» **Required action**: Review the listing and copy each line that holds the word "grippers".

» **Data block**:
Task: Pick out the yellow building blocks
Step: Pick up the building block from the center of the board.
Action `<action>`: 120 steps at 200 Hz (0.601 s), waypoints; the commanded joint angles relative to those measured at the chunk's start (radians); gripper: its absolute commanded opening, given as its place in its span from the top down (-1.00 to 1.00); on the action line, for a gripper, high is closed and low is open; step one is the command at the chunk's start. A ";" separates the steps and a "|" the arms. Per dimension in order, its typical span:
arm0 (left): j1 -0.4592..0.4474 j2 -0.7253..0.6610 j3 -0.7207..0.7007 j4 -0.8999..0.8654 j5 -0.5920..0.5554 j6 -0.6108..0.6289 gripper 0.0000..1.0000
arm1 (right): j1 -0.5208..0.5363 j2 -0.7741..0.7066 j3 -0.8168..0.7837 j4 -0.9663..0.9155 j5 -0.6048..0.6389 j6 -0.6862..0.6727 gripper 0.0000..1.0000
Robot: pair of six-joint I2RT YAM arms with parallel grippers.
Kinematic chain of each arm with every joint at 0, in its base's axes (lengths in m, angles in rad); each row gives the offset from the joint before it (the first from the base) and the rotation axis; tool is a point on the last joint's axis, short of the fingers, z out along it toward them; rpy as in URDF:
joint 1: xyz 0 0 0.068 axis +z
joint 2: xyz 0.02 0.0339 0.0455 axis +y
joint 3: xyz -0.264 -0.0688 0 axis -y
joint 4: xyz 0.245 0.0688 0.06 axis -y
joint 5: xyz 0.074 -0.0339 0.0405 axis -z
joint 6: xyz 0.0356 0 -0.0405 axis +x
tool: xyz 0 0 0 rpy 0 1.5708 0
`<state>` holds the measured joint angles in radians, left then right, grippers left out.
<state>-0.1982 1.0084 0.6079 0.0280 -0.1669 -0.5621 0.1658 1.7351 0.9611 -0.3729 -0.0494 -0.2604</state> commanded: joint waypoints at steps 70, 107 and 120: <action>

» **Answer space**:
Robot: pair of six-joint I2RT YAM arms with parallel grippers.
`<state>` holds the measured joint angles in radians, left then right, grippers left out.

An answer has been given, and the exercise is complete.